Opera opens several windows (sites) without reloading itself: this is another feature I appreciate a lot.
I like the G toogle also, Opera runs even faster.
>>When do you reckon joe bloggs website designer will start writing sites geared towards Opera<<
Maybe never? One of the problems afflicting web design is the need to design to accommodate multiple technologies - different screen resolutions, various browsers, different versions of the same browser, different script and cookie options settings, etc.
In looking at my logs, I've been pleased to see that the influence of Netscape is waning - not because I want to see Microsoft dominate the world, but because if browser makers can't agree on what a page looks like, I'd just as soon there be only one flavor.
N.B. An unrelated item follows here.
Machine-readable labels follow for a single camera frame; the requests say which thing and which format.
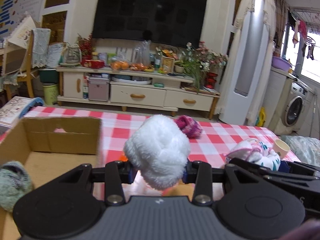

If Opera wants to take off, they should do what Compaq did years ago - make sure that stuff runs the same as on the industry leader, and THEN start improving things and adding features.
No doubt some of you remember when software for PCs actually came in different versions for different equipment brands. It wasn't until an absolutely clear industry standard was established (so-called IBM-compatibility) that the market took off. Several compatible-makers ended up eclipsing IBM itself. If Opera wants to carve out a major niche, they should start by displaying pages just like IE, which is now the default browser that most webmasters design for.
Opera "does tv" in a cherry deal with set top box maker: [opera.com...]
>make sure that stuff runs the same as on the industry leader
A year ago that was absolutly true. The old Opera 4 wasn't the best at compatability. However, they have come so far in that regard, that it is almost a nonissue now (especially after the next release with some critical updates).